» WORK TO BE COMPLETED: The answer is every line in the data below that contains the word "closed".

» RECORDED DATA:
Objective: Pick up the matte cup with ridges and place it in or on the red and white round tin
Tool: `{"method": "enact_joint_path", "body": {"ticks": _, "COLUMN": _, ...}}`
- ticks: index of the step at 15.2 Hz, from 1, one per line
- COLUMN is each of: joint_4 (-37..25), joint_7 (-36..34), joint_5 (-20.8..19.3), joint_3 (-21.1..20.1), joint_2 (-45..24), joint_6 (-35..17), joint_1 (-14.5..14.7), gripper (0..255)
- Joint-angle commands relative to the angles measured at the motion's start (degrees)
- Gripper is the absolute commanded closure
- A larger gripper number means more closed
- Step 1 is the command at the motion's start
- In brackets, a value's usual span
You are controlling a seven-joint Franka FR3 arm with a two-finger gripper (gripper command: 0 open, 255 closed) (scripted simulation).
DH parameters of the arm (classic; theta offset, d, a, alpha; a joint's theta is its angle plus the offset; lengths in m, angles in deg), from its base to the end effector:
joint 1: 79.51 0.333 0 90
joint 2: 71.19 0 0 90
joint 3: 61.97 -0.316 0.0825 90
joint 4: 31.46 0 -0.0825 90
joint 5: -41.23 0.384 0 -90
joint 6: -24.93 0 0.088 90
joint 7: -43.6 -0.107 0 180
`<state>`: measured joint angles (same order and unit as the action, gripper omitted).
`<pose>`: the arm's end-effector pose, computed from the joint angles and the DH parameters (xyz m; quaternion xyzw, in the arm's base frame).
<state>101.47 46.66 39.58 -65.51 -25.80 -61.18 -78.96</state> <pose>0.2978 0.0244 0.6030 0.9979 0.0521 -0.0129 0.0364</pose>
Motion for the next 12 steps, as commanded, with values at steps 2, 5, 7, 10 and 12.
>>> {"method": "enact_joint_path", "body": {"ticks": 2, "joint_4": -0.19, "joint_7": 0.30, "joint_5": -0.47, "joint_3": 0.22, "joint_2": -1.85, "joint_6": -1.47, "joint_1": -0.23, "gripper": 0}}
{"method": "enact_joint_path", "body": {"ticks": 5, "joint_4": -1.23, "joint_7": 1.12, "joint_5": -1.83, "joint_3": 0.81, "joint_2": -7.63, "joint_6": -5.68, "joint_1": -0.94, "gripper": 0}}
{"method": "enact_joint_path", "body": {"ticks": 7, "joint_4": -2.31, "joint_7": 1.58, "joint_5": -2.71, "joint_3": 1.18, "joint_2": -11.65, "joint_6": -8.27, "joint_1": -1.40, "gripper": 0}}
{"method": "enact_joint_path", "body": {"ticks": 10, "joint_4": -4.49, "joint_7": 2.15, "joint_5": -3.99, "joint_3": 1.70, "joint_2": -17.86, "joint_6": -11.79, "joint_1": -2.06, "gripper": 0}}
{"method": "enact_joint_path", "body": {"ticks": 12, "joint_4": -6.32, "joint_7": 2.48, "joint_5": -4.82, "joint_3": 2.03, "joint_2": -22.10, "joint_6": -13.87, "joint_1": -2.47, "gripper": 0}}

» TASK ANSWER:
- A larger gripper number means more closed
You are controlling a seven-joint Franka FR3 arm with a two-finger gripper (gripper command: 0 open, 255 closed) (scripted simulation).

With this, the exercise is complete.